Große Airlines am Flughafen sind u. a. Southwest, American, Delta, United, JetBlue, Frontier, Spirit und Breeze.
Der Flughafen wird von einigen Fluggesellschaften auch saisonal bedient.
Bradley wird oft als einer der Top-10-Flughäfen in den USA bewertet (u. a. von Condé Nast Traveler).
Der Airport hat 2 Kreuzende Bahnen und von drei Seiten ein ILS.

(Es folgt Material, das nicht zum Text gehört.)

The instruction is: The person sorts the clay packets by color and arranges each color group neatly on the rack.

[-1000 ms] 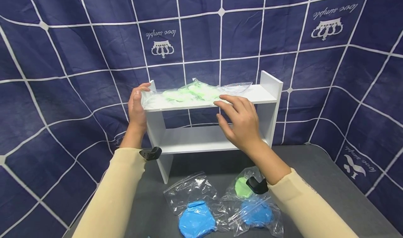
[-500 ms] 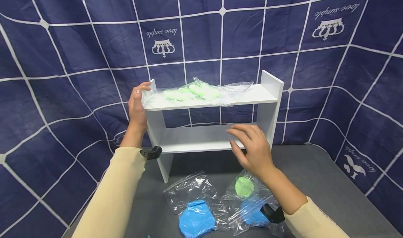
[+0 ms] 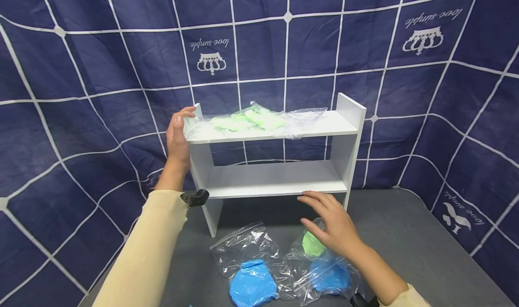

Eine Scenery gibt es von LatinVFR
Und ein GSX Profile
Es ist hell, wir waren noch nie da (ich schon in real) und der Wetterbericht sagt:
In Windsor Locks, Connecticut, herrscht derzeit typisches Neuengland-Winterwetter. Die Temperaturen liegen überwiegend deutlich unter dem Gefrierpunkt, sowohl tagsüber als auch in der Nacht. Die Luft ist kalt und klar, zeitweise ziehen Wolkenfelder durch, insgesamt bleibt es aber meist ruhig. Tagsüber steigen die Werte nur knapp bis an den Gefrierpunkt heran, während es nachts spürbar kälter wird und kräftiger Frost einsetzt. Gelegentlich können leichte Schneeschauer oder einzelne Flocken auftreten, größere Winterstürme sind jedoch nicht zwingend zu erwarten. Insgesamt präsentiert sich das Wetter kalt, winterlich und trocken, mit einer klaren, frischen Atmosphäre, wie sie für diese Jahreszeit in Connecticut ganz typisch ist.